The material below holds a span beginning at the line with "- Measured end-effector" and ending at the line with "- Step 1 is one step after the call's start". Quote that span exactly, both ends included, and only that span.

● ● ● ●

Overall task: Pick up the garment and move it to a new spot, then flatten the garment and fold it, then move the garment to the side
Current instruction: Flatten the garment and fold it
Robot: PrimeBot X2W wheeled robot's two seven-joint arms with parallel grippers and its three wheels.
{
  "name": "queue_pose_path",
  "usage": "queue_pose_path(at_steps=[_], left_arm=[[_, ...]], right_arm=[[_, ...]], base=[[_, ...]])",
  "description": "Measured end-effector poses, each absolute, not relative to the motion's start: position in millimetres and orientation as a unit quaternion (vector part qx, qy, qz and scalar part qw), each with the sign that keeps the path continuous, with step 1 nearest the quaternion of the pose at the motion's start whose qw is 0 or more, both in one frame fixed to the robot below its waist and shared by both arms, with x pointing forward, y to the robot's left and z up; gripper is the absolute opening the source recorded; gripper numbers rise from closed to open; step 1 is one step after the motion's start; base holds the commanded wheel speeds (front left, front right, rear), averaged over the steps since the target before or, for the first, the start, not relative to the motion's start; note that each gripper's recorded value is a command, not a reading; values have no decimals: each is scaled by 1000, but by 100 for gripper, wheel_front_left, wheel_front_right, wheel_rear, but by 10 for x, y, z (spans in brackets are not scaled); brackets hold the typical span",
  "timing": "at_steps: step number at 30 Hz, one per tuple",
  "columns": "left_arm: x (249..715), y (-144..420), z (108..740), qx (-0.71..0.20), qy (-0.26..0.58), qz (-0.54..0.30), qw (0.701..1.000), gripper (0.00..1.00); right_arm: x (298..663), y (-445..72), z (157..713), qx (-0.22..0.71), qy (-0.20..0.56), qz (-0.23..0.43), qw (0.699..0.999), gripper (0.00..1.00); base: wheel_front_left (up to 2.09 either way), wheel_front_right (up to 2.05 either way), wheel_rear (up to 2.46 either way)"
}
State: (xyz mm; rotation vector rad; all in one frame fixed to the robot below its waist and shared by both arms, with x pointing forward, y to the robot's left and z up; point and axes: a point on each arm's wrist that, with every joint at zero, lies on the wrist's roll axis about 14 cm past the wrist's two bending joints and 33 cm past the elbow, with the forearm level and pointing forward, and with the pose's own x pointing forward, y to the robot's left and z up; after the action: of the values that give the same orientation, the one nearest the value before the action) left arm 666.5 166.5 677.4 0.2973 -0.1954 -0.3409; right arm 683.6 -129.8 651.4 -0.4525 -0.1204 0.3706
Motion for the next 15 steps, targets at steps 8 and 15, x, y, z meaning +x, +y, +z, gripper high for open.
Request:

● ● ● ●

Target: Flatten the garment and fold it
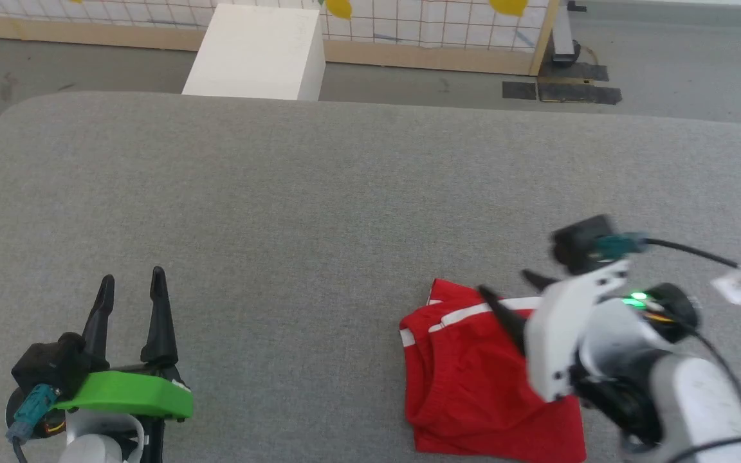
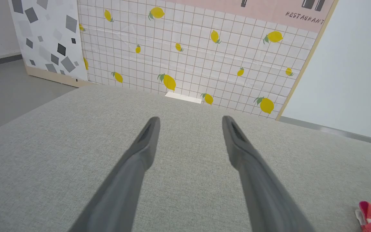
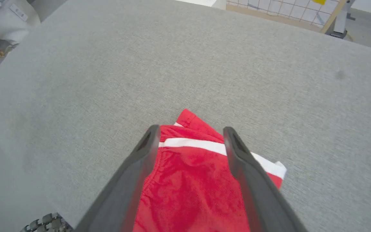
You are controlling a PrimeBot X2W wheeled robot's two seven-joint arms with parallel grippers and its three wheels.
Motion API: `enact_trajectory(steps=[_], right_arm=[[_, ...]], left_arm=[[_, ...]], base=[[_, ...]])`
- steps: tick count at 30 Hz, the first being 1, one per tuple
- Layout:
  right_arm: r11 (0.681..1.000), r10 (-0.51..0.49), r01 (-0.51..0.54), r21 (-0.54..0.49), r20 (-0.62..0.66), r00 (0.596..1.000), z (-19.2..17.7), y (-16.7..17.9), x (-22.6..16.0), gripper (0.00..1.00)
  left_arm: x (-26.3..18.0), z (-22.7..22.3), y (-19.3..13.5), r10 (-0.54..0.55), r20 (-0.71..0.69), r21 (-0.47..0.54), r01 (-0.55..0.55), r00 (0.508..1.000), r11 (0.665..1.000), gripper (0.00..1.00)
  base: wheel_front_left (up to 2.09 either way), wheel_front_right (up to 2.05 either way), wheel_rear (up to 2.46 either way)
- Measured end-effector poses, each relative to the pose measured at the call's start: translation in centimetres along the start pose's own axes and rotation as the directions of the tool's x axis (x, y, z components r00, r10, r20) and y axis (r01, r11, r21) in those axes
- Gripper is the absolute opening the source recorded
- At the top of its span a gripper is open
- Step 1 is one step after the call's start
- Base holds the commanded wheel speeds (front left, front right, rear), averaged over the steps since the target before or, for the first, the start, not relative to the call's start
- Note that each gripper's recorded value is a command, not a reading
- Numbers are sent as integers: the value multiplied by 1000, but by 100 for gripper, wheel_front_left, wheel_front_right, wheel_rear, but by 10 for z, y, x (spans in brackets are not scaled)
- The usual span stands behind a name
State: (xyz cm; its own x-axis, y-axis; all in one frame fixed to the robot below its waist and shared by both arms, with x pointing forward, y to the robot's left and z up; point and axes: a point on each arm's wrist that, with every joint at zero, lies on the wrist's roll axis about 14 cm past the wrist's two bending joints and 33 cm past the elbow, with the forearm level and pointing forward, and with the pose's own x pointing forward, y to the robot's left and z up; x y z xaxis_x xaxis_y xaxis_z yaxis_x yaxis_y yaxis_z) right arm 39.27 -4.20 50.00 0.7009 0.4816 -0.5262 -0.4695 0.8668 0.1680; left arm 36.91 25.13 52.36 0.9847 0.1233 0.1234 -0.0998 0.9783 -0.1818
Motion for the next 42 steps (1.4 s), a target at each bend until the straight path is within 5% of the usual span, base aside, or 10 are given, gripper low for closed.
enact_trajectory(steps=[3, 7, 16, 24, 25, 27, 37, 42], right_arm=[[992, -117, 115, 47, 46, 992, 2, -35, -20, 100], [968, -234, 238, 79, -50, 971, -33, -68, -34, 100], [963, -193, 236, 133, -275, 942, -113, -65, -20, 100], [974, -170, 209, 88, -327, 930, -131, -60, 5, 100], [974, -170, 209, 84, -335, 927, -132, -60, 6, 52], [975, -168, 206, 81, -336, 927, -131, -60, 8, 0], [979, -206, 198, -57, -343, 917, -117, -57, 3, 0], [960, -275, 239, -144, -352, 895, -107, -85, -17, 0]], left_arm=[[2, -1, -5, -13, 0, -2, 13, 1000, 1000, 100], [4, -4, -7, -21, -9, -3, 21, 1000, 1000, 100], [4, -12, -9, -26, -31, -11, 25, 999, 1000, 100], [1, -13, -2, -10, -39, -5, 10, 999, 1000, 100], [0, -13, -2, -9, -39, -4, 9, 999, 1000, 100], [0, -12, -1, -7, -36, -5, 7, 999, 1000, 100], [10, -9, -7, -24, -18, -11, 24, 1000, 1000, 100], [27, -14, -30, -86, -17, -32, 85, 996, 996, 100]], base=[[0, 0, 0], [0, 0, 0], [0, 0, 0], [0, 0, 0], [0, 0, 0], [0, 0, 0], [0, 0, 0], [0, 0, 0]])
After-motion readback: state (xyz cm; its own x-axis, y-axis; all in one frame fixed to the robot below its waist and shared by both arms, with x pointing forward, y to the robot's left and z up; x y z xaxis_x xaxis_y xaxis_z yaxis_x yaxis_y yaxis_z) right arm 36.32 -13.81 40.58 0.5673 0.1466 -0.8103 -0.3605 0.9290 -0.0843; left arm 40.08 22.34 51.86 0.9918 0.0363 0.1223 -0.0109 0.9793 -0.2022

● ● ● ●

#### Completed task:
- Measured end-effector poses, each relative to the pose measured at the call's start: translation in centimetres along the start pose's own axes and rotation as the directions of the tool's x axis (x, y, z components r00, r10, r20) and y axis (r01, r11, r21) in those axes
- Gripper is the absolute opening the source recorded
- At the top of its span a gripper is open
- Step 1 is one step after the call's start

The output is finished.